I see a clear link between this blithe disregard for women’s reproductive autonomy and Gorsuch’s reported classroom comment. The notion that women apply for jobs with the intent to get pregnant and capitalize on maternity benefits is pernicious, misogynistic, and unfortunately entrenched in American culture. Before Congress passed the Pregnancy Discrimination Act of 1978, women were routinely not hired out of fear that they may become pregnant and drain resources, or fired upon becoming pregnant. These prejudices long hindered their ability to fully join the American workforce, and led many women to delay or conceal pregnancies lest they be dismissed. (Indeed, as Irin Carmon has pointed out, Ginsburg herself was demoted for her first pregnancy and hid her second from her employer. Later she fought to pass the Pregnancy Discrimination Act.)

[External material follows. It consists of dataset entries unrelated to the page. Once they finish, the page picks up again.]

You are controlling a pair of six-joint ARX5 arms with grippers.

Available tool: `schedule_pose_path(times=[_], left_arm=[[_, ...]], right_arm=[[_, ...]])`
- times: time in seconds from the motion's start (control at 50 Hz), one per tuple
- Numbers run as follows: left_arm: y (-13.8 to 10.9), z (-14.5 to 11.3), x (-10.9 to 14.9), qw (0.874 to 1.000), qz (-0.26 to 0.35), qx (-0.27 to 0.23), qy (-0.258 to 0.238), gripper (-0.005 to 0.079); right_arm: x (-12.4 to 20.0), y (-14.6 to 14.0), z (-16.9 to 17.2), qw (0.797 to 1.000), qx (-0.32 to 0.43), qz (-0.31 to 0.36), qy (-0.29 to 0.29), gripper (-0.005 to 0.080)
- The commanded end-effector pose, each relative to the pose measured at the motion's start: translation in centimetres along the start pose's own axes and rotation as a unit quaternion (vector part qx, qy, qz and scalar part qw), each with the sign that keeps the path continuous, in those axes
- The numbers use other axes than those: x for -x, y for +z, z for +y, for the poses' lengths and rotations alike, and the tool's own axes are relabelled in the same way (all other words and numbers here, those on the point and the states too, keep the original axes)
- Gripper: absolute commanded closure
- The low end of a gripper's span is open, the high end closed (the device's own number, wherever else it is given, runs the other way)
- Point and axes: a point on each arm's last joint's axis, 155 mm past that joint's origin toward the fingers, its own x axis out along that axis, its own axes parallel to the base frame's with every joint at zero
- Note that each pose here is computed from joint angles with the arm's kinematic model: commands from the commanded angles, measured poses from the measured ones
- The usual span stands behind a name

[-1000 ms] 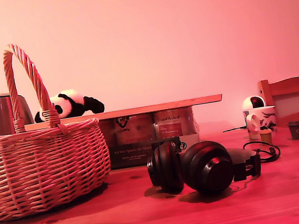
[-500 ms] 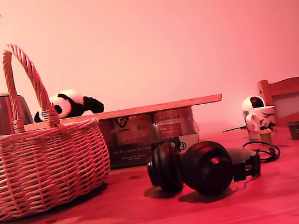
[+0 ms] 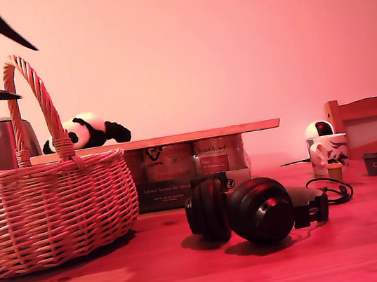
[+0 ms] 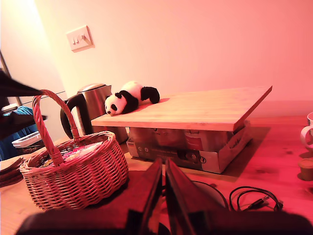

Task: Pick up the straw basket and place it on the shelf behind you

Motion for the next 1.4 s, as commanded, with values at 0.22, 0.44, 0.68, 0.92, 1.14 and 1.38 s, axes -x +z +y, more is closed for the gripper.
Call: schedule_pose_path(times=[0.22,0.44,0.68,0.92,1.14,1.38], left_arm=[[2.2,-1.9,-1.1,1.000,-0.014,-0.015,-0.012,0.0506],[2.4,-2.4,-1.0,0.999,-0.015,-0.035,-0.017,0.0763],[2.7,-2.8,-1.0,0.999,-0.017,-0.038,-0.021,0.0765],[3.2,-3.8,-0.7,0.999,-0.014,-0.043,-0.016,0.0765],[3.8,-7.0,-0.3,0.997,-0.011,-0.057,-0.041,0.0765],[3.3,-11.6,0.1,0.993,0.008,-0.076,-0.084,0.0765]], right_arm=[[0.1,1.0,0.5,1.000,0.008,-0.013,0.008,0.0762],[0.1,1.1,0.5,1.000,0.009,-0.013,0.008,0.0762],[0.1,1.2,0.6,1.000,0.010,-0.015,0.009,0.0762],[0.1,1.2,0.6,1.000,0.010,-0.015,0.009,0.0762],[0.1,1.2,0.6,1.000,0.010,-0.015,0.009,0.0762],[0.1,1.2,0.6,1.000,0.011,-0.016,0.008,0.0762]])
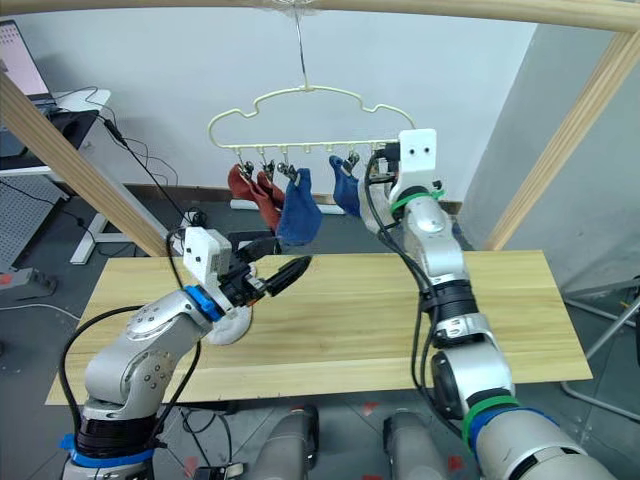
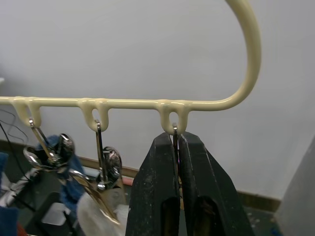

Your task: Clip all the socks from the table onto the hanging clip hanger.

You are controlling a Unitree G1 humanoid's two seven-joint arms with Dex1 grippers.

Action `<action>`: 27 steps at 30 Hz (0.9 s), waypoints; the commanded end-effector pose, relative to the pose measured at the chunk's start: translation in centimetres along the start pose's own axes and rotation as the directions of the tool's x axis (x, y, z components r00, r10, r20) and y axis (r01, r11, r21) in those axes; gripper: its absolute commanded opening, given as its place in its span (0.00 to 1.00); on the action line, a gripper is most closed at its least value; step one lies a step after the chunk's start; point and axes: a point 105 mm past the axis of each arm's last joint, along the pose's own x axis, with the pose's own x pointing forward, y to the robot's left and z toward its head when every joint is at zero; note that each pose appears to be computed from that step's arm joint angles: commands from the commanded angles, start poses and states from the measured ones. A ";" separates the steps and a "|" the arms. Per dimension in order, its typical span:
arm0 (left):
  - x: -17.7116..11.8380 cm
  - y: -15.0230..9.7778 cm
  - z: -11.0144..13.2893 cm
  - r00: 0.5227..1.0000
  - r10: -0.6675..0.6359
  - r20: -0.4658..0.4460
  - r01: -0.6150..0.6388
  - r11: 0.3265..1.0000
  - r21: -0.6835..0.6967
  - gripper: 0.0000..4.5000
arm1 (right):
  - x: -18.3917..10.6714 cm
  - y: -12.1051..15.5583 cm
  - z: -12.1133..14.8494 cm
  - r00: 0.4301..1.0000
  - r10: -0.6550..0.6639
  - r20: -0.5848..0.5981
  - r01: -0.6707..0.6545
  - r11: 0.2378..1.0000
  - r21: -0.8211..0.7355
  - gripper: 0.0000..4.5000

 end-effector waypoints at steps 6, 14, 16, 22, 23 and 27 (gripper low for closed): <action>-0.7 7.9 -3.0 0.956 0.261 -0.135 -0.243 0.960 0.137 1.00 | -1.9 2.1 0.4 0.942 0.308 -0.133 -0.325 0.936 -0.136 0.00; 1.6 10.2 -6.6 0.923 0.288 -0.256 -0.272 0.957 0.095 1.00 | -3.8 2.5 1.0 0.878 0.412 -0.245 -0.433 0.901 -0.036 0.00; 2.1 10.2 -7.5 0.919 0.273 -0.284 -0.265 0.962 0.067 1.00 | -4.1 2.6 1.3 0.870 0.422 -0.254 -0.438 0.899 -0.005 0.00; 2.6 10.2 -10.5 0.878 0.260 -0.403 -0.247 0.965 0.084 1.00 | -5.0 2.2 2.0 0.866 0.418 -0.274 -0.423 0.905 0.044 0.00; 2.6 10.1 -10.8 0.874 0.251 -0.415 -0.231 0.968 0.098 1.00 | -5.1 2.2 2.0 0.867 0.415 -0.276 -0.419 0.907 0.047 0.00; 2.4 9.7 -11.7 0.864 0.228 -0.448 -0.166 0.971 0.173 0.87 | -5.4 2.1 1.8 0.867 0.406 -0.288 -0.411 0.910 0.049 0.00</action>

Gorsuch allegedly invoked this discrimination—which we have not yet stamped out altogether—with a nonchalant half-joke. He told his students that “many women” use companies “in order to have a baby and then leave right away,” and that companies have a right to “protect themselves” from this deceptive behavior. In doing so, he legitimized a grossly sexist and offensive myth that belittles women’s contributions to the workplace and disparages them as mere vessels for babies. Yes, law professors often deploy outré hypotheticals designed to test the limits of the law and students’ analysis. But Gorsuch’s comment goes way beyond that. It affirms a chauvinistic view of women that judges like Ginsburg have combatted for their entire careers—a view that Gorsuch may soon be able to turn into law.